Soudain un fracas plus violent se fit entendre ; un pas lourd et pressé ébranla le corridor ; deux coups de feu partirent faisant vibrer les vitres ; et Catherine, étonnée de cette lutte prolongée outre mesure, se dressa à son tour, droite, pâle, les yeux dilatés ; et au moment où le capitaine des gardes allait s’élancer dehors, elle l’arrêta en disant :

— Que tout le monde reste ici, j’irai moi-même voir là-bas ce qui se passe.

Voilà ce qui se passait, ou plutôt ce qui s’était passé :

De Mouy avait reçu le matin des mains d’Orthon la clef de Henri.
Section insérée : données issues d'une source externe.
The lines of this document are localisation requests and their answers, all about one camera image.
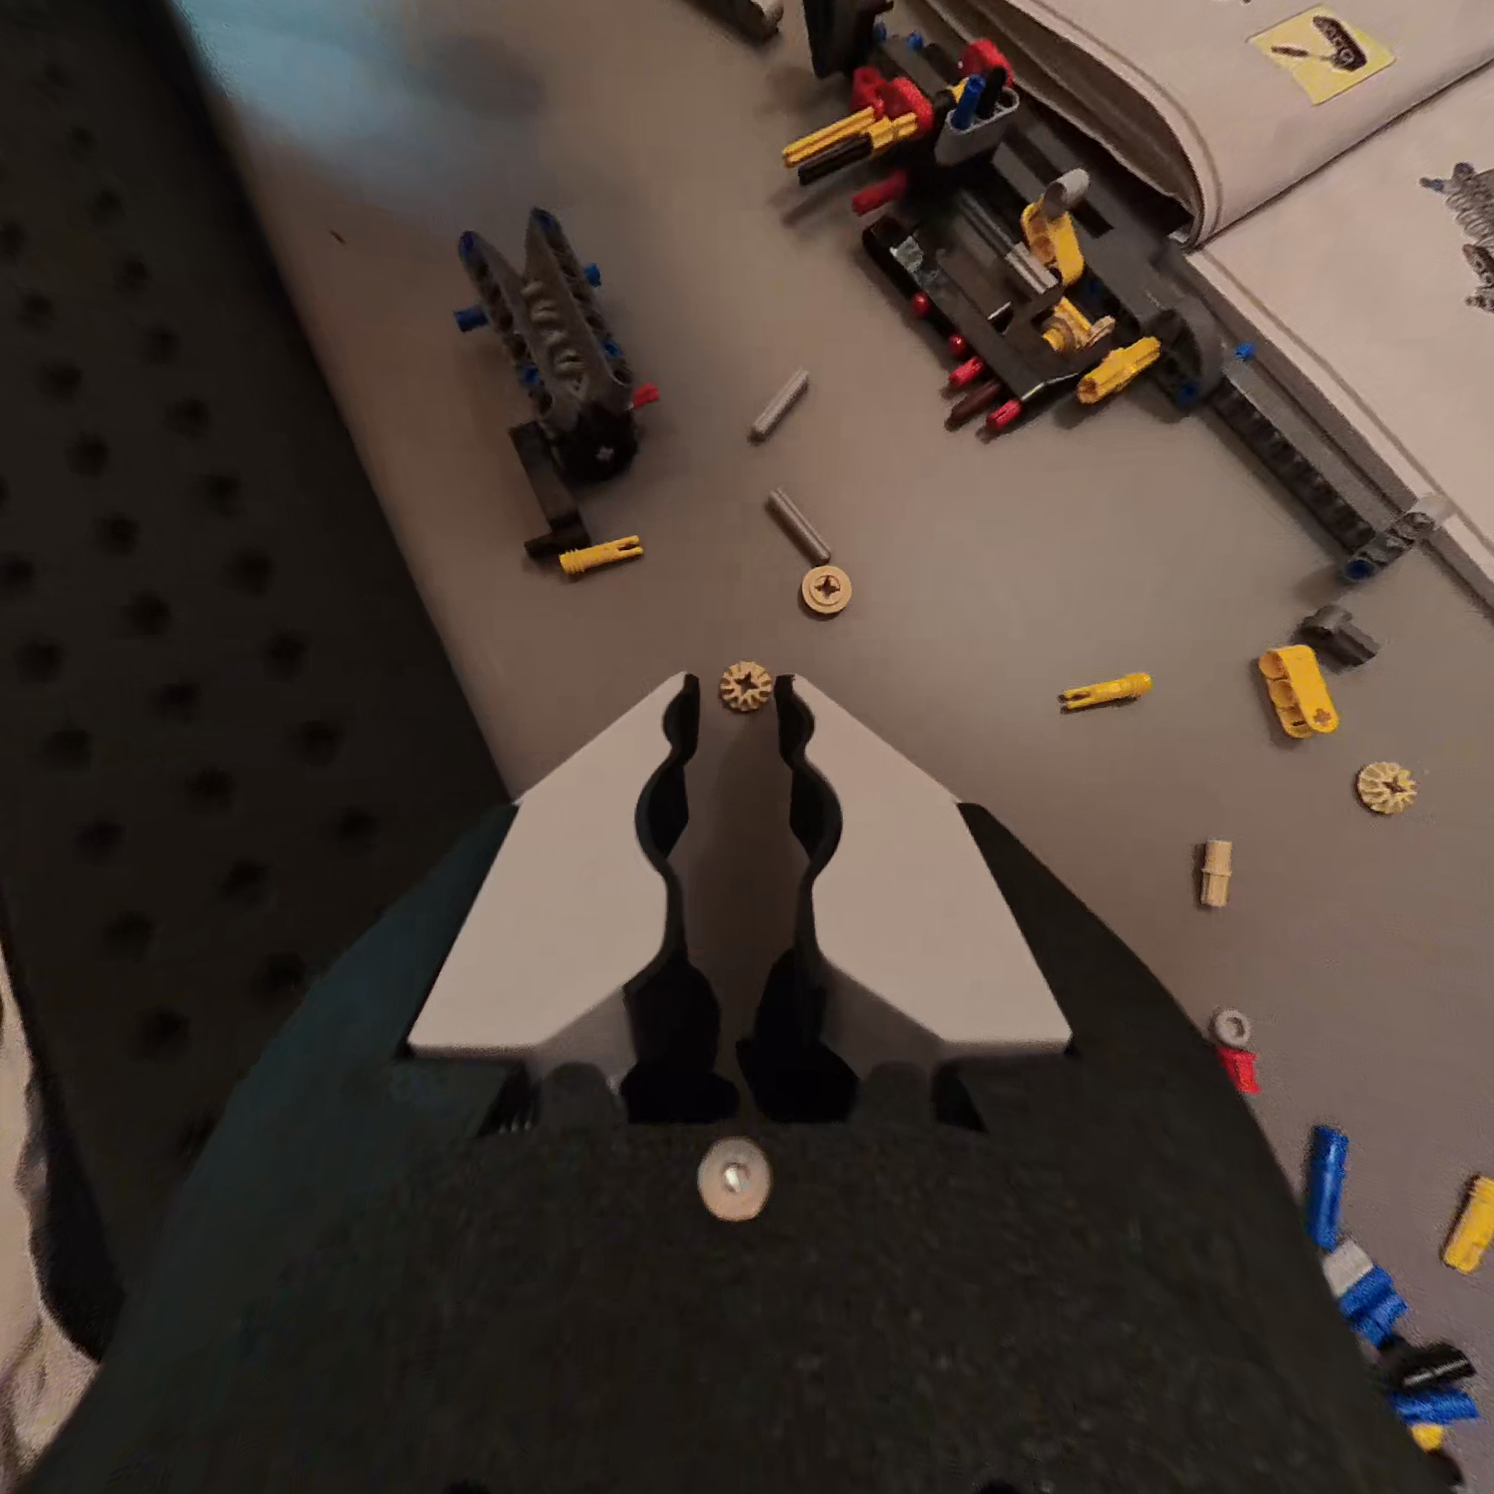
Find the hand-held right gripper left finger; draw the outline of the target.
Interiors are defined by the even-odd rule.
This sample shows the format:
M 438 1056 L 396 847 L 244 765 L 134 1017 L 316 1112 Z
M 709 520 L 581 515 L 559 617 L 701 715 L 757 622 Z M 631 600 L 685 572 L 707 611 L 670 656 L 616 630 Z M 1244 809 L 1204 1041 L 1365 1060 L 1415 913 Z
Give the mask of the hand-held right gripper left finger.
M 699 739 L 699 678 L 668 676 L 525 791 L 408 1032 L 420 1056 L 531 1076 L 638 1060 L 627 995 L 679 943 L 679 882 L 651 826 Z

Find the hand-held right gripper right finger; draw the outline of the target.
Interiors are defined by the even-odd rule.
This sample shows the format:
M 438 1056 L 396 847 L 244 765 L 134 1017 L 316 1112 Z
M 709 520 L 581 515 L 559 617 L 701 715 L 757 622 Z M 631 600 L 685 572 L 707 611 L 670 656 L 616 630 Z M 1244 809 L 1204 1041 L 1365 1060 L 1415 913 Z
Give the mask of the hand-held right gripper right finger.
M 859 1078 L 1063 1054 L 1072 1024 L 963 800 L 805 676 L 775 680 L 775 713 L 814 1039 Z

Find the grey lego axle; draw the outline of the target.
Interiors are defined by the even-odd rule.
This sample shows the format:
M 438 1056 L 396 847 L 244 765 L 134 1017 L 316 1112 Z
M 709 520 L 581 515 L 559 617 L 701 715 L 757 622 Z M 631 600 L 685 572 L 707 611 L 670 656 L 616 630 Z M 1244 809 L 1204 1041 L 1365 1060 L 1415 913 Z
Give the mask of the grey lego axle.
M 794 374 L 775 391 L 775 394 L 753 418 L 748 435 L 751 444 L 761 444 L 774 437 L 783 420 L 787 420 L 805 398 L 807 391 L 811 389 L 811 379 L 813 374 L 805 366 L 794 370 Z
M 794 546 L 809 559 L 811 567 L 826 567 L 831 563 L 831 546 L 785 489 L 772 489 L 768 492 L 766 509 L 792 539 Z

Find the yellow lego connector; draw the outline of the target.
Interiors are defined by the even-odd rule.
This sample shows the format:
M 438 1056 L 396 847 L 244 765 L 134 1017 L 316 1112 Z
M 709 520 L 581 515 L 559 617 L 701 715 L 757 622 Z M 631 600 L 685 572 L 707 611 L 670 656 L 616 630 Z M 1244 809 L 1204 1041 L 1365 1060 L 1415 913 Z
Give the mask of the yellow lego connector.
M 1261 652 L 1257 667 L 1282 732 L 1295 739 L 1335 733 L 1341 715 L 1309 644 L 1280 644 Z

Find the dark grey lego connector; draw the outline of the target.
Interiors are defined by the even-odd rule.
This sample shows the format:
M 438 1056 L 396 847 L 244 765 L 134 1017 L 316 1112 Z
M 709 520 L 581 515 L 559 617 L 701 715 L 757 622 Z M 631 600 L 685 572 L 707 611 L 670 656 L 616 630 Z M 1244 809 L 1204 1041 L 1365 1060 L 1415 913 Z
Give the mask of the dark grey lego connector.
M 1356 617 L 1339 604 L 1317 607 L 1298 622 L 1298 639 L 1330 659 L 1335 669 L 1348 670 L 1376 659 L 1382 644 Z

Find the pile of small lego pins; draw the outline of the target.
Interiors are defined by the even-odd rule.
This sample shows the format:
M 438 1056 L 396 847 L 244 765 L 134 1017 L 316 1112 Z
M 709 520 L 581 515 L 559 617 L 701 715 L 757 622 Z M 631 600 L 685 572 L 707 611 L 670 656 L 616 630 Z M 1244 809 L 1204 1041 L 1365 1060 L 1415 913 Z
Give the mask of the pile of small lego pins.
M 1219 1008 L 1209 1021 L 1209 1039 L 1235 1089 L 1259 1095 L 1259 1056 L 1250 1019 L 1239 1008 Z M 1350 1150 L 1345 1130 L 1332 1125 L 1313 1128 L 1306 1150 L 1306 1232 L 1319 1251 L 1339 1315 L 1376 1354 L 1389 1406 L 1445 1484 L 1461 1488 L 1465 1473 L 1448 1447 L 1448 1436 L 1452 1429 L 1482 1419 L 1471 1391 L 1478 1367 L 1456 1343 L 1417 1343 L 1402 1330 L 1408 1299 L 1391 1271 L 1345 1228 Z M 1474 1275 L 1491 1256 L 1491 1243 L 1493 1180 L 1478 1173 L 1461 1193 L 1441 1260 L 1459 1275 Z

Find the lego engine subassembly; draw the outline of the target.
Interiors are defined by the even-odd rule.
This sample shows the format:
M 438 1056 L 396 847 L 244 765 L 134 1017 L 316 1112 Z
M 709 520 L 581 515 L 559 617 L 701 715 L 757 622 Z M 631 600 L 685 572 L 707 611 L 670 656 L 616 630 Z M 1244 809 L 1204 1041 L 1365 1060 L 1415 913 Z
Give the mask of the lego engine subassembly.
M 559 567 L 560 552 L 603 543 L 588 531 L 583 498 L 636 461 L 638 413 L 661 392 L 636 379 L 598 302 L 599 270 L 548 209 L 529 213 L 522 266 L 473 229 L 459 237 L 459 261 L 475 292 L 455 311 L 459 329 L 492 331 L 529 400 L 531 416 L 510 428 L 544 513 L 527 554 Z

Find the lego chassis assembly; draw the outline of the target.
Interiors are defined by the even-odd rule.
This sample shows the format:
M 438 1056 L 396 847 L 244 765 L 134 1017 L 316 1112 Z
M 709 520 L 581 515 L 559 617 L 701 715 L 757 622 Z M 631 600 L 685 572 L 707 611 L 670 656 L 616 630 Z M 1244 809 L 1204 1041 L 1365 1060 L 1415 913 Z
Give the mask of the lego chassis assembly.
M 848 83 L 848 114 L 783 150 L 803 188 L 870 172 L 851 196 L 864 244 L 918 315 L 957 344 L 950 416 L 998 433 L 1052 398 L 1096 407 L 1141 378 L 1183 409 L 1207 409 L 1296 496 L 1365 581 L 1422 544 L 1372 543 L 1350 568 L 1350 528 L 1320 524 L 1324 461 L 1306 459 L 1296 420 L 1224 391 L 1237 340 L 1178 276 L 1183 205 L 1020 81 L 994 33 L 972 40 L 913 7 L 931 33 L 900 31 L 894 3 L 801 3 L 813 70 Z

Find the lego instruction booklet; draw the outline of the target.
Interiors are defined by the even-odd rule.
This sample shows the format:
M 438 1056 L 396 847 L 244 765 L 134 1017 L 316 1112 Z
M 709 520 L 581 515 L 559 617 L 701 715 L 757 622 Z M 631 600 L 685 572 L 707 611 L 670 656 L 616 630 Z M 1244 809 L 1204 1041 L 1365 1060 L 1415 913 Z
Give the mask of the lego instruction booklet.
M 926 3 L 1176 198 L 1226 378 L 1326 463 L 1350 568 L 1428 543 L 1491 602 L 1493 3 Z
Dans cette clef, qui était forée, il avait remarqué un papier roulé. Il avait tiré le papier avec une épingle.

C’était le mot d’ordre du Louvre pour la prochaine nuit.

En outre, Orthon lui avait verbalement transmis les paroles de Henri qui invitaient de Mouy à venir trouver à dix heures le roi au Louvre.

À neuf heures et demie, de Mouy avait revêtu une armure dont il avait plus d’une fois déjà eu l’occasion de reconnaître la solidité ; il avait boutonné dessus un pourpoint de soie, avait agrafé son épée, passé dans le ceinturon ses pistolets, recouvert le tout du fameux manteau cerise de La Mole.

Nous avons vu comment, avant de rentrer chez lui, Henri avait jugé à propos de faire une visite à Marguerite, et comment il était arrivé par l’escalier secret juste à temps pour heurter La Mole dans la chambre à coucher de Marguerite, et pour prendre sa place aux yeux du roi dans la salle à manger. C’était précisément au moment même que, grâce au mot d’ordre envoyé par Henri et surtout au fameux manteau cerise, de Mouy traversait le guichet du Louvre.

Le jeune homme monta droit chez le roi de Navarre, imitant de son mieux, comme d’habitude, la démarche de La Mole. Il trouva dans l’antichambre Orthon, qui l’attendait.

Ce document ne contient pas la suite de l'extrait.